Moving beyond statistical significance testing

While an ANOVA can be used to test the statistical significance of group mean differences, a second and at least equally important use of the ANOVA is to estimate the practical significance, or the magnitude of effect, of group mean differences. Previous researchers have focused primarily on understanding the impact of violation assumptions on both power and the p values for null hypothesis statistical significance testing.

Of course, beginning in the late 1980s, psychologists increasingly emphasized the importance of effect size reporting and interpretation. Fiona Fidler (2005) reviewed this evolution in her comprehensive 70,000+ word dissertation, From Statistical Significance to Effect Estimation: Statistical Reform in Psychology, Medicine, and Ecology.

By 1994 the American Psychological Association (APA) Publication Manual first mentioned and "encouraged" (p. 18) effect size reporting, in APA (2001) it noted that failure to report effect sizes was "a defect" (p. 5), and in 2010 it noted that

historically, researchers in psychology have relied heavily on null hypothesis statistical significance testing (NHST) as a starting point for many (but not all) of its analytical approaches. APA stresses that NHST is but a starting point and that additional reporting elements such as effect sizes, confidence intervals and extensive description are needed to convey the most complete meaning of results. (p. 33)

Indeed, in 2002, Fidler (2002) noted that, "of the major American associations, only all the journals of the American Educational Research Association [AERA] have remained silent on all these issues" (p. 754). But in 2006, the AERA spoke, and published its standards requiring effect size reporting in all AERA journals (AERA, 2006).

Purpose of the present study

Previous Monte Carlo ANOVA simulation research focused on evaluating the impact of assumption violations on statistics related to the F test and associated p CALCULATED values. For example, Wilcox has published extensively on the robustness (or lack thereof) of the F test under assumption violations (Wilcox, 1995; Wilcox, Charlin, & Thompson, 1986) and has suggested the use of more robust methods (Wilcox, 1993; Wilcox & Keselman, 2003).
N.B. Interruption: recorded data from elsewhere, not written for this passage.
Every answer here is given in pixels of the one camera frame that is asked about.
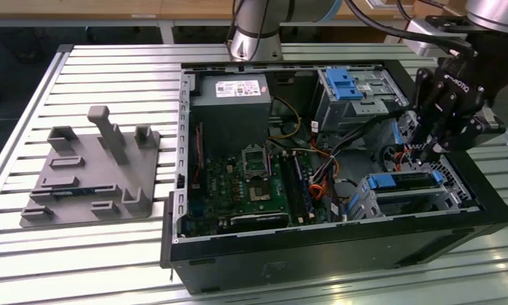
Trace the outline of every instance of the open computer tower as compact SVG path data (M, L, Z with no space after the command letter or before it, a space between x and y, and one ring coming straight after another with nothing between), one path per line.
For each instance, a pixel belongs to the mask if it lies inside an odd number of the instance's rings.
M508 225L466 152L411 156L398 61L192 64L180 84L162 267L192 294L423 264Z

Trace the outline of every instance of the yellow wire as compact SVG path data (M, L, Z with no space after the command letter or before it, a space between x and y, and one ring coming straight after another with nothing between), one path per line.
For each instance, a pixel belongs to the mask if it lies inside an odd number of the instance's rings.
M294 114L296 115L296 118L298 118L298 126L296 126L296 130L294 130L294 132L292 132L292 133L288 133L287 135L274 135L274 136L268 137L270 139L274 139L274 140L275 140L275 139L286 139L286 138L290 138L290 137L292 137L294 135L296 135L296 133L299 132L299 130L300 130L300 128L302 128L302 118L300 118L300 116L299 116L298 111L295 110L295 108L291 106L291 104L290 104L286 100L283 100L282 98L275 97L275 96L274 96L274 98L275 98L276 100L279 100L280 102L283 102L284 105L288 106L288 108L292 110L292 112L294 112Z

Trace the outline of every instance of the barcode sticker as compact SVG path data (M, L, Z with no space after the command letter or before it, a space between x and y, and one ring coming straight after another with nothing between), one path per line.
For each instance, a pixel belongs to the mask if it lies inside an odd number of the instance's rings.
M372 91L370 85L356 85L356 87L358 87L358 90L362 90L362 91Z
M318 121L312 121L312 122L311 122L311 130L312 130L312 132L315 132L315 133L319 132L319 122L318 122Z
M260 84L252 81L220 81L216 83L218 97L252 97L262 95Z
M339 207L335 205L335 203L331 204L331 211L334 214L339 215Z

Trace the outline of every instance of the chip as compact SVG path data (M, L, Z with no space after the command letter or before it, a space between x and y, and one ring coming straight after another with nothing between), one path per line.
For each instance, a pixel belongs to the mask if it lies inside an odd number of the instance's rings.
M251 201L271 200L270 181L254 180L248 183L248 193Z

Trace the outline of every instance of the blue plastic tab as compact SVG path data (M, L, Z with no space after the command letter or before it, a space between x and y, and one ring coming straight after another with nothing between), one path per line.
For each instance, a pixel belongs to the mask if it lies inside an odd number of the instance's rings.
M397 144L403 144L403 139L401 138L399 133L398 121L391 122L391 127L394 129L394 137L397 138Z
M327 69L330 86L338 100L360 100L363 93L358 90L347 69Z
M439 183L439 185L445 182L445 176L438 170L434 170L431 173L433 177L435 178L435 181Z
M397 181L391 175L371 175L378 187L397 187Z
M343 215L344 215L346 213L348 213L348 211L352 209L352 207L354 207L354 205L356 204L358 200L359 200L359 194L356 193L356 195L354 196L352 200L351 200L350 203L348 203L348 207L347 207L347 209L344 210Z
M372 178L367 178L367 183L370 184L371 189L376 189L378 185Z
A few researchers have considered the effects of assumption violations on ANOVA-related effect sizes. In one study, Wilcox (2006) examined the robustness of one measure of effect size, Cohen's d, which is relevant in the two-group one-way ANOVA. In cases where there is a contaminated normal distribution (see Tukey, 1960), "Cohen's d can mask a large effect size" (Wilcox, 2006, p. 355). Wilcox (2006) found that when the tails of the distribution are thicker, as in a contaminated normal distribution or in the presence of outliers, indices of effect size, such as Cohen's d, can be distorted.

One study on the robustness of estimates of practical significance was published over 30 years ago by Carroll and Nordholm (1975). Means across nonnull conditions were held constant, while the within-population variances were adjusted to achieve η 2 parameters of .05, .15, .40, and .75 within the context of a three-level one-way fixed effects ANOVA under both balanced and unbalanced conditions. Carroll and Nordholm found that just as heterogeneity of variance in unbalanced designs causes serious distortions to power and Type I error rates in ANOVA, the most serious distortions to \( {\widehat{\varepsilon}^2} \) and \( {\widehat{\omega}^2} \) (i.e., sample estimators) occurred when variances were unequal across unbalanced designs.
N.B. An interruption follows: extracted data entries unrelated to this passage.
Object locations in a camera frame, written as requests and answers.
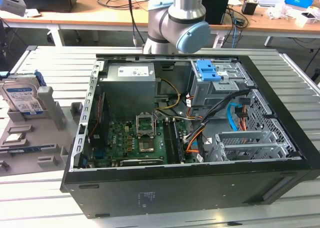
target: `green circuit board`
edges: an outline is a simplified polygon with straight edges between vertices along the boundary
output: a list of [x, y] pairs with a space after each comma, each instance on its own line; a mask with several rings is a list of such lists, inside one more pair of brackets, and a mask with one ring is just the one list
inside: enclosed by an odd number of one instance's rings
[[[135, 120], [110, 122], [107, 146], [93, 150], [91, 162], [94, 162], [96, 168], [117, 167], [120, 166], [120, 161], [135, 159], [161, 159], [164, 165], [168, 164], [163, 123], [162, 120], [156, 121], [154, 138], [147, 135], [138, 138]], [[142, 131], [152, 128], [146, 121], [139, 124]], [[186, 124], [179, 121], [176, 127], [182, 145], [182, 137], [187, 133]]]

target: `blue drive bay latch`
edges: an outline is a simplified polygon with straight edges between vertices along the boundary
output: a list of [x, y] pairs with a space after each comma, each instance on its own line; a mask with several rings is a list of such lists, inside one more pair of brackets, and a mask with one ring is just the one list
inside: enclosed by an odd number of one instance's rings
[[221, 76], [217, 75], [216, 67], [210, 60], [198, 59], [196, 61], [196, 69], [201, 74], [201, 80], [204, 82], [219, 82]]

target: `floor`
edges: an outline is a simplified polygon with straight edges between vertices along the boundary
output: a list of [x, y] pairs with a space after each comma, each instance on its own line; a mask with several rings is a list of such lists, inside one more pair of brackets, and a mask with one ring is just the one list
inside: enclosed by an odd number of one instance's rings
[[[24, 40], [24, 42], [31, 46], [52, 46], [52, 44], [47, 41], [46, 29], [28, 29], [19, 28], [16, 30], [17, 34]], [[82, 41], [80, 43], [76, 42], [77, 35], [74, 30], [64, 30], [63, 37], [66, 46], [115, 46], [115, 47], [131, 47], [132, 42], [132, 32], [129, 31], [99, 31], [99, 41], [94, 42], [92, 33], [90, 30], [80, 30], [79, 31]], [[10, 53], [7, 54], [8, 70], [10, 70], [14, 64], [17, 62], [18, 58], [23, 54], [26, 46], [23, 42], [15, 35], [12, 37], [13, 33], [9, 32], [7, 34], [7, 40], [10, 43]], [[143, 32], [142, 36], [147, 39], [147, 33]], [[206, 47], [211, 47], [214, 43], [214, 35], [212, 35], [211, 40], [208, 42]], [[266, 49], [264, 46], [266, 37], [261, 36], [243, 36], [237, 44], [237, 48], [250, 48], [250, 49]], [[300, 39], [293, 40], [291, 38], [281, 37], [273, 39], [271, 47], [269, 49], [277, 49], [281, 53], [286, 53], [300, 68], [304, 70], [314, 53], [320, 47], [320, 39]], [[223, 47], [230, 48], [231, 43], [225, 43]], [[314, 52], [310, 52], [309, 48], [314, 48]], [[320, 69], [320, 53], [315, 57], [311, 65], [307, 70], [307, 74], [312, 76], [316, 68]]]

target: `desk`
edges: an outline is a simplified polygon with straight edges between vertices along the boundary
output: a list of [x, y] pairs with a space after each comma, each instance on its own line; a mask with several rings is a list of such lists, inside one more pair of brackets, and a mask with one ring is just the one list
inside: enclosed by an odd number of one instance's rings
[[[237, 12], [241, 13], [242, 6], [232, 6]], [[266, 8], [257, 6], [254, 15], [245, 15], [249, 21], [248, 27], [246, 27], [242, 35], [245, 36], [268, 36], [264, 45], [267, 47], [270, 45], [273, 37], [292, 37], [292, 38], [320, 38], [320, 23], [306, 24], [303, 27], [299, 27], [295, 24], [295, 19], [289, 17], [288, 20], [281, 19], [269, 19], [265, 14]], [[223, 23], [226, 26], [231, 26], [231, 18], [226, 15]], [[220, 40], [224, 39], [226, 31], [219, 33]]]
[[[124, 5], [126, 0], [112, 2], [110, 5]], [[140, 4], [147, 9], [148, 2]], [[148, 31], [148, 12], [139, 7], [133, 11], [136, 25], [140, 31]], [[240, 6], [233, 6], [241, 12]], [[257, 7], [254, 15], [246, 15], [249, 26], [242, 32], [246, 36], [293, 37], [293, 38], [320, 38], [320, 23], [306, 24], [303, 28], [295, 25], [292, 18], [270, 20], [264, 14], [265, 8]], [[64, 40], [61, 30], [91, 30], [91, 31], [132, 31], [131, 16], [128, 10], [114, 10], [97, 3], [96, 0], [77, 0], [71, 13], [41, 12], [41, 17], [24, 18], [0, 11], [10, 27], [49, 29], [56, 46], [63, 46]], [[232, 22], [228, 15], [222, 25], [211, 25], [213, 34], [217, 34], [214, 48], [220, 48]]]
[[[54, 100], [59, 101], [62, 107], [68, 107], [71, 102], [85, 100], [96, 54], [141, 52], [141, 49], [133, 47], [39, 46], [33, 51], [26, 51], [12, 72], [38, 69], [55, 90]], [[316, 114], [320, 97], [315, 96], [313, 103], [304, 102], [313, 91], [320, 93], [320, 89], [285, 54], [274, 49], [202, 49], [198, 54], [249, 56], [306, 130], [313, 144], [320, 149], [320, 124], [312, 120], [319, 117], [319, 113], [318, 116]], [[43, 66], [44, 61], [50, 65]], [[2, 99], [0, 101], [0, 125], [5, 127], [8, 106]], [[52, 171], [0, 177], [0, 227], [64, 228], [72, 224], [73, 227], [90, 228], [213, 228], [237, 222], [245, 228], [304, 228], [320, 224], [319, 178], [300, 183], [271, 205], [87, 219], [71, 195], [59, 191], [62, 176], [63, 171]]]

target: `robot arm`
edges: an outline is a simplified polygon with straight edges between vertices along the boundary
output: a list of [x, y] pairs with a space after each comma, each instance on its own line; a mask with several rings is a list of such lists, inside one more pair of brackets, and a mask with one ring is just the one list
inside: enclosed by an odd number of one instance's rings
[[26, 11], [26, 4], [23, 0], [0, 0], [0, 11], [23, 17]]
[[148, 11], [144, 54], [195, 53], [210, 38], [202, 0], [152, 0]]
Keselman (1975) investigated the (1) bias and (2) precision of three ANOVA effect sizes (\( {\widehat{\eta}^2} \), \( {\widehat{\varepsilon}^2} \), and \( {\widehat{\omega}^2} \)) with respect only to robustness against distribution assumption violations. He found that "omega squared is a more accurate estimator [i.e., smallest bias] of the true population magnitude while eta squared has the smallest sampling variability [i.e., greatest precision]" (p. 47).

The purpose of the present article is to move beyond the robustness of estimates of statistical significance (Type I error rates and power) to evaluate the robustness of estimates of practical significance (i.e., effect sizes \( {\widehat{\eta}^2} \), \( {\widehat{\varepsilon}^2} \), and \( {\widehat{\omega}^2} \)) in a one-way between-subjects univariate ANOVA. We sought to understand the utility of these effect sizes in the presence of assumption violations.

Method

To the extent possible, the conditions for the present Monte Carlo investigation were chosen on the basis of previous simulation research findings that demonstrated a need either to investigate a particular condition or to investigate particular researcher practices empirically shown to be common in the extant literature. Thus, the conditions modeled here are based on what previous research indicates should have an impact on result integrity while still maintaining an ecologically valid footing by grounding our simulations in the framework of typical researcher practices.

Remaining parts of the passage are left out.